Assignment: Return, word for word, only the lines of the data below that lie between the line with "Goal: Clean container" and the line with "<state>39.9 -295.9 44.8", those two lines included.

(Entries taken from a collection)
________________________________________

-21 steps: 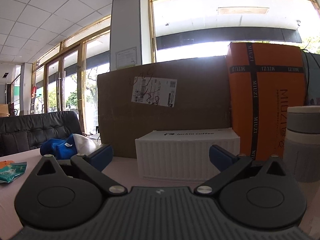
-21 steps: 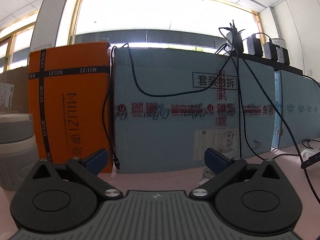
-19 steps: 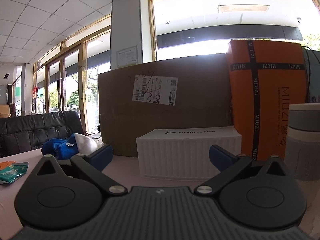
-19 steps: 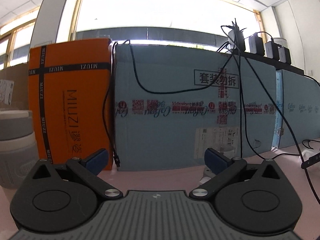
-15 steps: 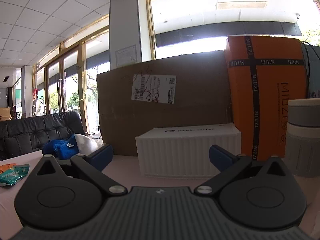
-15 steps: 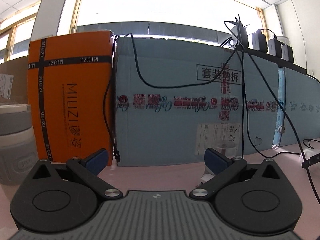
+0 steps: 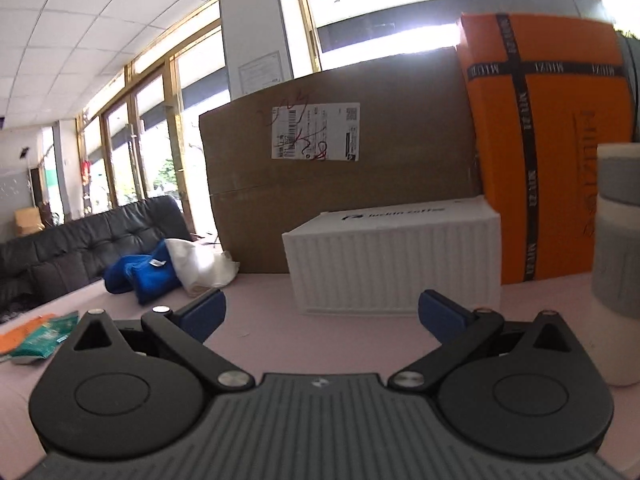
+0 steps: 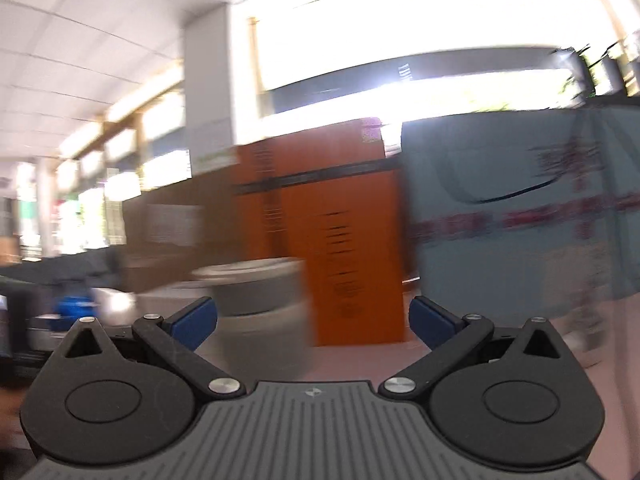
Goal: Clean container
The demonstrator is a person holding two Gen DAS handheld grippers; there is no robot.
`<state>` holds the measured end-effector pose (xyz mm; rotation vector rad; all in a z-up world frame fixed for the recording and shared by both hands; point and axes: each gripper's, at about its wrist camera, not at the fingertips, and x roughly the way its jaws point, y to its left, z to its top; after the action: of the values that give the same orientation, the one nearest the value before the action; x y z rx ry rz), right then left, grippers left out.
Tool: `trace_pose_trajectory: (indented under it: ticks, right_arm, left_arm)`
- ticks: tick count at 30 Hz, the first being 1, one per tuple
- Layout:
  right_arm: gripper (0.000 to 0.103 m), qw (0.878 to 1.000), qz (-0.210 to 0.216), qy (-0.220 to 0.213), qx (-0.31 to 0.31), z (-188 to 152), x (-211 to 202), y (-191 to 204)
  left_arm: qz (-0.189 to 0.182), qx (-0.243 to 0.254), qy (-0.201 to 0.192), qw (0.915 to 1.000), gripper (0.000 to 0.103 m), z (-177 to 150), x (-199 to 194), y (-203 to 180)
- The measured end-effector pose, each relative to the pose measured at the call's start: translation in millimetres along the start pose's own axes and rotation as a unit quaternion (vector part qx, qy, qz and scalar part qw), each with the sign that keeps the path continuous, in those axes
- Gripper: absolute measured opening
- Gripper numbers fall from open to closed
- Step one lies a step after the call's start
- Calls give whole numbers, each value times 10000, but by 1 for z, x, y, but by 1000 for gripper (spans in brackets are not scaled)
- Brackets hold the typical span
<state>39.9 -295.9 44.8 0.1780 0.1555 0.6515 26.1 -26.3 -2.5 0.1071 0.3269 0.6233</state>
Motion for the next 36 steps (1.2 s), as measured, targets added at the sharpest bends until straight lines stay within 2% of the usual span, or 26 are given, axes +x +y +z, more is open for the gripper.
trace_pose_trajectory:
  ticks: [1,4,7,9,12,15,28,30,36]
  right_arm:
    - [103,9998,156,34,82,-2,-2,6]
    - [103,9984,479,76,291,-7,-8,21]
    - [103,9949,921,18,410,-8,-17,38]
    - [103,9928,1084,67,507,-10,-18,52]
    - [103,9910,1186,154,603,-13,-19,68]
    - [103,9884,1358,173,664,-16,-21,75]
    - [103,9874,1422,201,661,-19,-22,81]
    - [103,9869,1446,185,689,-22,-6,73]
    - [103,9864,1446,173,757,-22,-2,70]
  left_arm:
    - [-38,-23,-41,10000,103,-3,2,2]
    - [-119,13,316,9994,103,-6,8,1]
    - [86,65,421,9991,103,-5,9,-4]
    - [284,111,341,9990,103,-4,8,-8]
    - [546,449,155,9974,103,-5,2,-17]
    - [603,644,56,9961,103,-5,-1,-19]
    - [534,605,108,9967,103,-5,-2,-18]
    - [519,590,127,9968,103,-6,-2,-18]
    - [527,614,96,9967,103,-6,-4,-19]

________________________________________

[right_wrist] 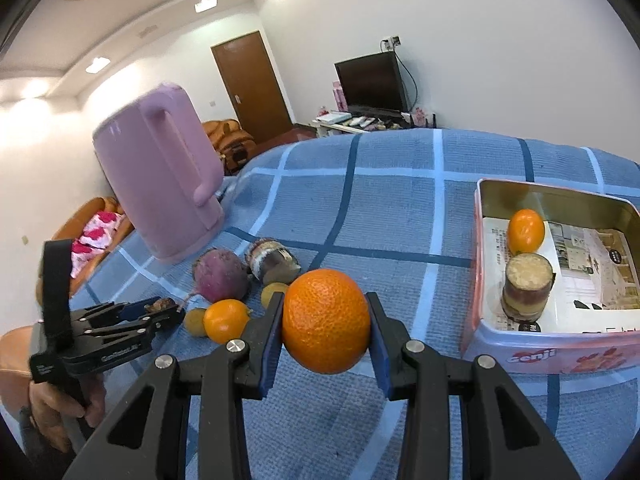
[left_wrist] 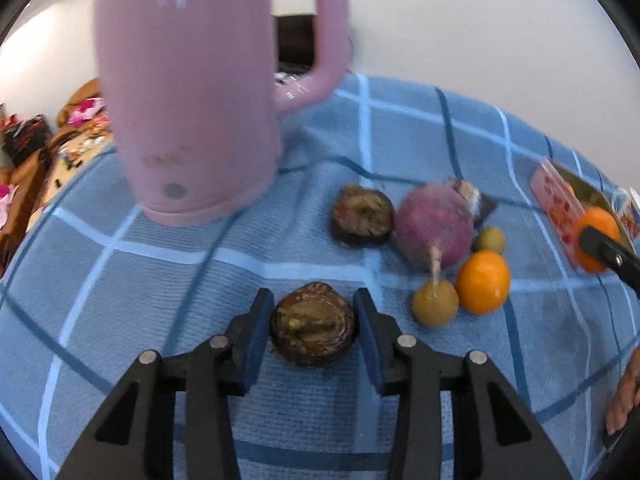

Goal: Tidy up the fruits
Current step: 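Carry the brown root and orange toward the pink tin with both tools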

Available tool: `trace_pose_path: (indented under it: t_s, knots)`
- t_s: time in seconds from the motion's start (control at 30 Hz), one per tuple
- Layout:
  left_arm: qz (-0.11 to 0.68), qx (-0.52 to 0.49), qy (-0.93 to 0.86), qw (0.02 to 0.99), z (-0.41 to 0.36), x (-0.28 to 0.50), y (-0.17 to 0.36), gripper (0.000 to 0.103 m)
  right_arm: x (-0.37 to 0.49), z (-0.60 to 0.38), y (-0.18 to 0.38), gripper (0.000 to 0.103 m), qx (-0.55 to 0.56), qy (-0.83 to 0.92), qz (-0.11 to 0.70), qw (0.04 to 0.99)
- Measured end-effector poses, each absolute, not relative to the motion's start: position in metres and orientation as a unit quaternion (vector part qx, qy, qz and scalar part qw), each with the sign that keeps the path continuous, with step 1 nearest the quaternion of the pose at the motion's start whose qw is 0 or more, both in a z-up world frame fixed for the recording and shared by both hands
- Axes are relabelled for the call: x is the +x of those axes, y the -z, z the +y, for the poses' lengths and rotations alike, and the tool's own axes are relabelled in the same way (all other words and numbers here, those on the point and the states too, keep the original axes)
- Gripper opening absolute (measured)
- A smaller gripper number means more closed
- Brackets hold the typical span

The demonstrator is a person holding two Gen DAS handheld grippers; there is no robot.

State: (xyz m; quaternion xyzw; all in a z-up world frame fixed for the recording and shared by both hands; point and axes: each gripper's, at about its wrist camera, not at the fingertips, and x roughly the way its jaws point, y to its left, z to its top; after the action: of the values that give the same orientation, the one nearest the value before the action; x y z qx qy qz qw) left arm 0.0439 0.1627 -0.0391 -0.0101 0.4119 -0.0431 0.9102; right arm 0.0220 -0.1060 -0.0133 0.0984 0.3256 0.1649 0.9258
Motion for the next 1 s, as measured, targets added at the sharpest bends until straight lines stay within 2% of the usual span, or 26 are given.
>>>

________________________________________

Output of the exercise:
Goal: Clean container
The demonstrator is a person holding two Gen DAS handheld grippers; there is no robot.
`<state>` holds the measured end-effector pose (xyz mm; rotation vector rad; all in a z-up world frame fixed for the recording and shared by both hands; point and axes: each gripper's, at about its wrist camera, not at the fingertips, and x roughly the way its jaws point, y to its left, z to its top; after the action: of the values that give the same orientation, the one nearest the value before the action; x y z rx ry rz), right then left, grippers left out.
Tool: `trace_pose_trajectory: (indented under it: ticks, right_arm, left_arm)`
- ticks: tick count at 30 Hz, the first being 1, one per tuple
- Layout:
  right_arm: gripper (0.000 to 0.103 m), qw (0.878 to 1.000), qz (-0.210 to 0.216), qy (-0.220 to 0.213), qx (-0.31 to 0.31), z (-188 to 152), x (-211 to 202), y (-191 to 204)
  left_arm: qz (-0.189 to 0.182), qx (-0.243 to 0.254), qy (-0.201 to 0.192), qw (0.915 to 1.000), gripper (0.000 to 0.103 m), z (-177 to 150), x (-199 to 194), y (-203 to 180)
- The measured end-effector pose, each relative to the pose measured at the call's start: translation in millimetres along the start pose's own axes and rotation as a unit quaternion (vector part qx, qy, qz and scalar part qw), each with the sign that keeps the path continuous, in those axes
- Gripper: absolute measured opening
- Gripper numbers fall from open to closed
- Step one lies a step after the call's start
- Calls give whole numbers, each value times 10000, but by 1 for z, x, y, but by 1000 for gripper (spans in brackets are not scaled)
- Brackets hold the typical span
<state>39.9 -295.9 44.8 0.1780 0.1555 0.6515 26.1 -26.3 -2.5 0.1071 0.3269 0.6233</state>

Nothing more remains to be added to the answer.